Monday, October 29, 2018

Late Fall: A Beauty of Its Own

The leaves are past peak, the clicks of camera shutters no longer add to the music of the forest, and people have left to settle in for winter. The fluttering gold aspen leaves of early fall are tarnished and less plentiful. They've darkened, fallen, and now grace the earth.


I've grown to love this time of year, for many reasons. In the last years of my parents' lives together, late fall is when I'd take my dog Carly and drive three days across the country to visit them. It wasn't really warm, it wasn't really cold; there wasn't much to do other than focus on being together. It was a time of connection with those I missed from living so far away.

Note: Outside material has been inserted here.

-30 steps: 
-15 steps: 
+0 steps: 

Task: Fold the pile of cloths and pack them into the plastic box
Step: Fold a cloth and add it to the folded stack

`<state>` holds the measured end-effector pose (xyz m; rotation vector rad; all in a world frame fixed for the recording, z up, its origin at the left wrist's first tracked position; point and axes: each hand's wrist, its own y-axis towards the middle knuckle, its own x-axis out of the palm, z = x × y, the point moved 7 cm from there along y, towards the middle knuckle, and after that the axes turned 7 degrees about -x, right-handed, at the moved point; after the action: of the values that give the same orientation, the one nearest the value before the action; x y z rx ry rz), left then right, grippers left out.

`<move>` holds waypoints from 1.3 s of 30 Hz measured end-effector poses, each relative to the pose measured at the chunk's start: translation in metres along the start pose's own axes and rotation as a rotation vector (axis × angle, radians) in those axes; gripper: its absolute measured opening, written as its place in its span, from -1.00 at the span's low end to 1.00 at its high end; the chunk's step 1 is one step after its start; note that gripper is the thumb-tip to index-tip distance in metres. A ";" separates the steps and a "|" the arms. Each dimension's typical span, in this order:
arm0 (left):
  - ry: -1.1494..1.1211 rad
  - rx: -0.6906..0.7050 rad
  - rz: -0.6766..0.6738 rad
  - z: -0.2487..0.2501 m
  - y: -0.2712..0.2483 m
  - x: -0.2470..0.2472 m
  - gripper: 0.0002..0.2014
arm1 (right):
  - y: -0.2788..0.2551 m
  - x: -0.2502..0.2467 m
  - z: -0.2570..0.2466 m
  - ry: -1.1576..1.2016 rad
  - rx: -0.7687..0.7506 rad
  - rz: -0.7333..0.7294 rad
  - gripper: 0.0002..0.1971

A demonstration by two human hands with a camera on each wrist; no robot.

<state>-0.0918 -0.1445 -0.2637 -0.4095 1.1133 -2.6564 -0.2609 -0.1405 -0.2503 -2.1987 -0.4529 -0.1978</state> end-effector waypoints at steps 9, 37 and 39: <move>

A late fall visit with Mom and Dad
Late fall is when I see the world with its soul bared. There's no showy spring flowers that lift spirits or offer the promise of sun and new things to come. There's no feeling of the glory days of summer with heat and leaves and grass and bugs and water and rain all mashed together into one thick green world. There's no shimmer of stunning autumn color, where the harvest gives us the fruits of our labor and when apples are sweet; and there's yet to come the hush of a white blanket of snow that crystallizes sky, breath, and ice.

Late fall, northern Minnesota
Late fall is when the earth takes a breather from all that work. I relish the bare bones of late fall. I can take the time to remember those who are now gone and appreciate the precious time we have while alive right now. I have the time to examine the details of muted fallen leaves carpeting the trail or of those still clinging to their branch, blemished and pockmarked, bypassed by those who just a couple weeks earlier would have stopped and stared in awe.


Today, Bruce and I took Carly into the mountains that we had to ourselves. It was also the day I found out I lost a dear friend, and remembered well two other friends no longer with us, all three of whom dedicated a good portion of their lives to protecting the forest now surrounding me. And it was a day I deeply felt my memories of mom and dad.


I dedicate these images to Mom, Dad, Liz, Keith, and Don.























The cycle continues; so evident in life, and in the quiet season of late fall.